Es gelten die Neun edlen Tugenden, die von nahezu allen Heidengruppen geteilt werden:
Ehre ist die Grundlage des Zusammenlebens. In ihrem Kern ist sie, was wir mit einem modernen Rechtsbegriff Menschenwürde nennen, und daher der Mittelpunkt unseres Menschenbildes und unserer Ethik. Auch Artikel 1 des deutschen Grundgesetzes beginnt mit dem Satz: “Die Würde des Menschen ist unantastbar.” Nach alterTradition ist die Ehre das höchste Gut sowohl des einzelnen wie seiner Sippe und Gemeinschaft. Jeder muss die Ehre der anderen achten und die eigene mit allen Kräften bewahren und nach Möglichkeit mehren. Ein ehrenhaftes Leben ist das oberste Ziel, denn in der Ehre liegt auch das Heil.
Treue ist daher der Ehre untergeordnet. Jede Treuepflicht endet, wenn ihre Erfüllung etwas Unehrenhaftes verlangen würde oder einer der Partner seine Ehre verliert oder die des anderen verletzt. So ist Treue immer eine Pflicht auf Gegenseitigkeit. Sie wird zwischen freien Menschen durch Vertrag oder Eid begründet, erlegt allen die gleichen Pflichten auf und erfordert, dass alle sie gleich erfüllen. Unbedingt ist nur die Sippentreue.
Mut ist eine notwendige Tugend, wenn man die Forderungen der Ehre und Treue auch in schwierigen Situationen erfüllen will. Es geht dabei nicht um Wagemut oder Tollkühnheit, sondern um die Bereitschaft, das zu tun, was getan werden muss. Diese Art Mut ist es, von der Heldenlieder und Sagas erzählen. Eng miteinander verwoben, bilden Ehre, Treue und Mut die Dreiheit der “klassischen” Tugenden aus alter Zeit.

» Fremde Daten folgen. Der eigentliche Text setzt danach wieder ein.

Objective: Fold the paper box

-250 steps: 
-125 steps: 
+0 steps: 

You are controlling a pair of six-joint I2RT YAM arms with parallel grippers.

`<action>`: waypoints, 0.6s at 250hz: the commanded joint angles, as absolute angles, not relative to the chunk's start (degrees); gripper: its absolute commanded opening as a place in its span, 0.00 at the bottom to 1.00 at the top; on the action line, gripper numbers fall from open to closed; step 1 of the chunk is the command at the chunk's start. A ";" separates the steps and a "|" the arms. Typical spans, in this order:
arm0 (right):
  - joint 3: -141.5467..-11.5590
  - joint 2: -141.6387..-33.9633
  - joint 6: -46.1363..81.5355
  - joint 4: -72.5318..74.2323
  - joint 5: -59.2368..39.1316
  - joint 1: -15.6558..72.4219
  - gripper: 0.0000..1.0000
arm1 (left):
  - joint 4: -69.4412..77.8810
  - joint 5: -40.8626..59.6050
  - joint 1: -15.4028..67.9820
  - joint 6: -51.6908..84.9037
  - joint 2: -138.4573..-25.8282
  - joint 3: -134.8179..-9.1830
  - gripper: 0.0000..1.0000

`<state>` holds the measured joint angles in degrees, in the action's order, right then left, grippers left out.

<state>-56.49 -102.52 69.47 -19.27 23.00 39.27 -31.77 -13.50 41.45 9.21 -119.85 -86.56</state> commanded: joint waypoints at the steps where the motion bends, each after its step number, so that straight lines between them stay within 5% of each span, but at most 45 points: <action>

Wahrheit wird in den alten Quellen eher nur dann als Tugend geschildert, wenn sie Mut erfordert und Ehre bringt, etwa wenn sich jemand offen gegen einen Mächtigeren stellt. Es geht dabei nicht um Ehrlichkeit um jeden Preis, sondern darum, dass man zu dem steht, was man ist, tut und denkt - dann, wenn die Wahrheit Ehrensache ist. Auf jeden Fall ist sie das vor Gericht, im Wissen und Forschen und in der Religion. Heidentum heißt nicht blind glauben, sondern frei die Wahrheit suchen.
Gastfreundschaft ist eine viel gelobte Tradition. Gäste reich zu bewirten war Pflicht und Ehre eines jeden, an dessen Tür sie klopften. Der Gast ist heilig im Sinn von unantastbar. Er hat nicht nur Anspruch auf Unterkunft und Versorgung, sondern auch auf Schutz durch den Gastgeber. Mit anderen zu teilen, Fremde gastfreundlich aufzunehmen und Verfolgten Schutz zu bieten, ist alte Sitte und Teil unserer Ethik.
Selbstständigkeit bedeutet, nicht von fremder Hilfe abhängig zu sein. Wir streben danach, unsere Ziele aus eigener Kraft zu erreichen, und verlangen von der Gesellschaft nur, allen die gleichen Chancen zu geben. Das bedeutet aber nicht, dass der einzelne auf sich allein gestellt ist. Die Solidarität in der Sippe, die ja keine fremde Hilfe ist, gehört mit zum Konzept der Selbstständigkeit.
Disziplin, Fleiß und Ausdauer sind praktische Tugenden. Sie sind kein Selbstzweck, aber sie nützen uns, um unsere Ziele zu erreichen, und wir schätzen sie an anderen, wenn wir mit ihnen zusammenarbeiten.